As a boy, Jonathan Egan would spend long days with his grandfather, learning the family’s history in Tullamore. A tavern once owned by the family, a twice great grand-uncle who was the mayor after being imprisoned for being a ‘land leaguer,’ and a family name that once supported half the town with its many businesses were among the family legends passed down to Egan.

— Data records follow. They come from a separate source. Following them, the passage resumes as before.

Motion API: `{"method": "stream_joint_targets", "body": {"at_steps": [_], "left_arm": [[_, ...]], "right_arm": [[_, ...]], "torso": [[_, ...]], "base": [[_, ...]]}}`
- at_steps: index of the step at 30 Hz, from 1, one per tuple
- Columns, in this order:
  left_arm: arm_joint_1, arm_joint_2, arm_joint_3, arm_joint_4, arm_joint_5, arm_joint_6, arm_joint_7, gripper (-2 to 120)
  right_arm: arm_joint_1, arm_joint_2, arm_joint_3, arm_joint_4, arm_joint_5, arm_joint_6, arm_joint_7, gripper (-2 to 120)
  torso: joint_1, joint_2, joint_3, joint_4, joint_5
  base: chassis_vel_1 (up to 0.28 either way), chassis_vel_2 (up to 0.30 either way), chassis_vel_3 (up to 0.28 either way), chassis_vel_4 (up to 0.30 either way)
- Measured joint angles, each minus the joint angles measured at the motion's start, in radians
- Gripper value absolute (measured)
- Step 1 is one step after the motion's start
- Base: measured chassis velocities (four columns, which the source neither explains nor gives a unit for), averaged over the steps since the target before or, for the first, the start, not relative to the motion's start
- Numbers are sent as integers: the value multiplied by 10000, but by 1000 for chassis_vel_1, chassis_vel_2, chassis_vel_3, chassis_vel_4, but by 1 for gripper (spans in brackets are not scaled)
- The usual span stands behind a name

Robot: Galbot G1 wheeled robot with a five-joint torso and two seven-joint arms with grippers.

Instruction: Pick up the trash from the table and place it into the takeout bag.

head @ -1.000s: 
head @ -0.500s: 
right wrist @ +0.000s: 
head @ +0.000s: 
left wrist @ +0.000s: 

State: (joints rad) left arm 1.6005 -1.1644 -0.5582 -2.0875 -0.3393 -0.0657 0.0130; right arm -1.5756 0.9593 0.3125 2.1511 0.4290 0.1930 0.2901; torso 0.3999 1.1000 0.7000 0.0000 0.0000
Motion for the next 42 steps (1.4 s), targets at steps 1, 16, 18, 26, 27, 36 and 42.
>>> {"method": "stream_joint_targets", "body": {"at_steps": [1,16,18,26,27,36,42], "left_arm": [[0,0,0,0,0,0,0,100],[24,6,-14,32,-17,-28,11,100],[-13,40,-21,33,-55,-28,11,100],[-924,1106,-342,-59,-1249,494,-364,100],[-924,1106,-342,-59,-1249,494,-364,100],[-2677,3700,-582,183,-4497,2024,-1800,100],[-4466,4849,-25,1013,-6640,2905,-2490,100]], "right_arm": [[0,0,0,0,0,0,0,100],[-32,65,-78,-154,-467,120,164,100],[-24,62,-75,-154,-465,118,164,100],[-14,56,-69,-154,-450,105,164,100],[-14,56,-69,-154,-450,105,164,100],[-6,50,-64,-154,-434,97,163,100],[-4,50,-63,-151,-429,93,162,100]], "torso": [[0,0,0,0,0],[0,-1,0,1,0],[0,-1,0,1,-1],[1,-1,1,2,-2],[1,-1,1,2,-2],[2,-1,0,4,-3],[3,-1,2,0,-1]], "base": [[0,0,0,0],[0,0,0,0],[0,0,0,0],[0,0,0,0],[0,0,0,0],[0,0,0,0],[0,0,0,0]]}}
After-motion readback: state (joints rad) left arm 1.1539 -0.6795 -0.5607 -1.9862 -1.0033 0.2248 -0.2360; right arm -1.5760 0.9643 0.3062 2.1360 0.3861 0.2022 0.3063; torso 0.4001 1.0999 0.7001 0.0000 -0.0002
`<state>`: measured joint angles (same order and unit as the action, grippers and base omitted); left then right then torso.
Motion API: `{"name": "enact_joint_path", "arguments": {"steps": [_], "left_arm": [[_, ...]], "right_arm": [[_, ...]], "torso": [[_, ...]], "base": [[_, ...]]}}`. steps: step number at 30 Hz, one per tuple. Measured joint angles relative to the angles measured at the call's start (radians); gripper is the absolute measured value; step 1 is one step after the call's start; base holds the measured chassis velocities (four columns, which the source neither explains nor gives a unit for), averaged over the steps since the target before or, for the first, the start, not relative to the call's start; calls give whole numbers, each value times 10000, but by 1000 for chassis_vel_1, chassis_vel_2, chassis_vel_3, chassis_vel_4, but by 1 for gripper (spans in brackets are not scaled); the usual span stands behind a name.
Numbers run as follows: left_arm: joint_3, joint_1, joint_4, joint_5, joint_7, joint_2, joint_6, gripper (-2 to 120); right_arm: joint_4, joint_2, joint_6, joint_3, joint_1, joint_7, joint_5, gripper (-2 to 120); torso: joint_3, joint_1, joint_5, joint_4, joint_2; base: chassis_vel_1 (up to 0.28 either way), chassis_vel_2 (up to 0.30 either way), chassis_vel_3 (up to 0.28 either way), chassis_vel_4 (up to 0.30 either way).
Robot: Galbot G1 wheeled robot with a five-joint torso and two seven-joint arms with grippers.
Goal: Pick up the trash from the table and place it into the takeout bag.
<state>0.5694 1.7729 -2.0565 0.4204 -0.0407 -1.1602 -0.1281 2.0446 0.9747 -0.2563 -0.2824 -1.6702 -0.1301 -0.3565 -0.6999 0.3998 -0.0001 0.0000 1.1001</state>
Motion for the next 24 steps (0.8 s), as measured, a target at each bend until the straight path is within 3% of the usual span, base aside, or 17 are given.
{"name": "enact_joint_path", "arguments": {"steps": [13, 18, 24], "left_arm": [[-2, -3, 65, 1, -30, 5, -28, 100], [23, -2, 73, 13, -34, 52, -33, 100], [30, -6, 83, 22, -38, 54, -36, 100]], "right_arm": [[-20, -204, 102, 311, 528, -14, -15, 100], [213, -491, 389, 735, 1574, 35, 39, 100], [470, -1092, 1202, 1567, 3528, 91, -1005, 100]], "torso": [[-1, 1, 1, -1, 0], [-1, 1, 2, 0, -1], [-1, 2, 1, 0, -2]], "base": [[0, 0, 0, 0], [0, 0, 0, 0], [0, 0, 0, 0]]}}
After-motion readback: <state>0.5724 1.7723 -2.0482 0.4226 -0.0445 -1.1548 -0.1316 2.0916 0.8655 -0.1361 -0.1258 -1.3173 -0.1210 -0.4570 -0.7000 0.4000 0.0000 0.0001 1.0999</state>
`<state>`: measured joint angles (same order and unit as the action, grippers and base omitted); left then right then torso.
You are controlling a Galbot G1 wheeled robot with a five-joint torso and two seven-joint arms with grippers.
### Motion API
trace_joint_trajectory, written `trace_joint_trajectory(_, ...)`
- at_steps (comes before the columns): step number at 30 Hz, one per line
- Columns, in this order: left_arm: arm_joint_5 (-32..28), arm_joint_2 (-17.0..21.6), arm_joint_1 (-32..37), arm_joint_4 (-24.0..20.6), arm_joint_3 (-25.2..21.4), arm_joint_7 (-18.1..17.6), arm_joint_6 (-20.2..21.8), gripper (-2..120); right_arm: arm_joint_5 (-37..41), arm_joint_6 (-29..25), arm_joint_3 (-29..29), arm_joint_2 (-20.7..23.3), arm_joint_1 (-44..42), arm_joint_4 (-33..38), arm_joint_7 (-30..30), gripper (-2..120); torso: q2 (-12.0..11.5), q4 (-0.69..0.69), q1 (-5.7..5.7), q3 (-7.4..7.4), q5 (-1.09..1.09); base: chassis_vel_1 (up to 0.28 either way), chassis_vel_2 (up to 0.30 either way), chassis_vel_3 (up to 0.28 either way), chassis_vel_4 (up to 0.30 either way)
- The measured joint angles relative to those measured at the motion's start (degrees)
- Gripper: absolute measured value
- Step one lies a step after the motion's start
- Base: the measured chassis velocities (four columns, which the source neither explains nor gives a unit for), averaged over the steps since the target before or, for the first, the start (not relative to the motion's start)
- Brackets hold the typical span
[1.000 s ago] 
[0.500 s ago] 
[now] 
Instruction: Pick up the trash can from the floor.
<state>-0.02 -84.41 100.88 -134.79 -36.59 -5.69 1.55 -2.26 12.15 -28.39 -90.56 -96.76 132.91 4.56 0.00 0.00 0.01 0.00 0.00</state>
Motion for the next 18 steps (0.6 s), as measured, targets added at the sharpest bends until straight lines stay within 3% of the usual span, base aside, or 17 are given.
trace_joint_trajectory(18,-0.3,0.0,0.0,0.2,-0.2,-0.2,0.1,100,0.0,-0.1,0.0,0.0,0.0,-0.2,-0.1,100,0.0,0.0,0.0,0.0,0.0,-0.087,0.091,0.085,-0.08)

“The scion of the more recent family, Patrick Egan snr. (born 1811) was a great friend of 'The Liberator', Daniel O'Connell and both were barristers,” recounts Egan. “Patrick, his junior, was also an ardent Irish nationalist and was Crown Coroner for County Westmeath. In 1852 he established the firm P. & H. Egan, Tullamore, for two of his sons Patrick and Henry Egan. The firm was known throughout Ireland and was one of the finest in the Midlands trading in everything from agricultural machinery, fertilisers, timber, whiskey and spirits. They were general grocers, brewers, maltsters and ironmongers. The firm went from strength-to-strength surviving World War One, the Irish War of Independence, the Irish Civil War and World War Two. However, with the advent and stiff competition from new format retail supermarkets, the firm entered voluntary liquidation in 1968. Egan's had served Ireland and provided much needed employment for many Irish and Tullamore families for over 116 years.”
After school Egan left Ireland for China, where he lived for a decade. There he met his wife, Alison, to whom he refers as ‘The First Lady of Egan’s’. The two met at a party and realised they were from the same tiny town in Ireland, which rekindled Egan’s imagination about the family business.
Egan notes the worldwide interest and growth of whisky, Irish whiskey in particular, led he and his best friend, John Ralph to approach his cousin, Maurice Egan to collectively resurrect the old Egan Whiskey brand together.
“The rich and deep history handed down the six generations of Egan’s was worthy of investing in the rebirth of this famous old Irish business,” Egan says. “To this day there are many people who fondly remember the Egan family as noteworthy employers and supporters of Irish nationalism.”
Egan and his wife left China in 2015 to launch their brand in Chicago, Illinois, USA. But why launch an Irish whiskey brand in the United States in the midst of the Bourbon boom?
“It’s a pretty crowded market right now with a lot of new distilleries – 27 distilleries on the island of Ireland,” Egan says.
The plan is eventually to get back to Ireland, but only after the groundwork is laid to build the brand first. And, Egan says, it is much more likely the new family business will go back into the bonding business, rather than the distilling business, as that was the model previous generations of Egans followed. As a non-distiller producer, however, Egan’s still puts its mark on the final product through secondary cask finishing and batching, creating a premium Irish sipping whiskey.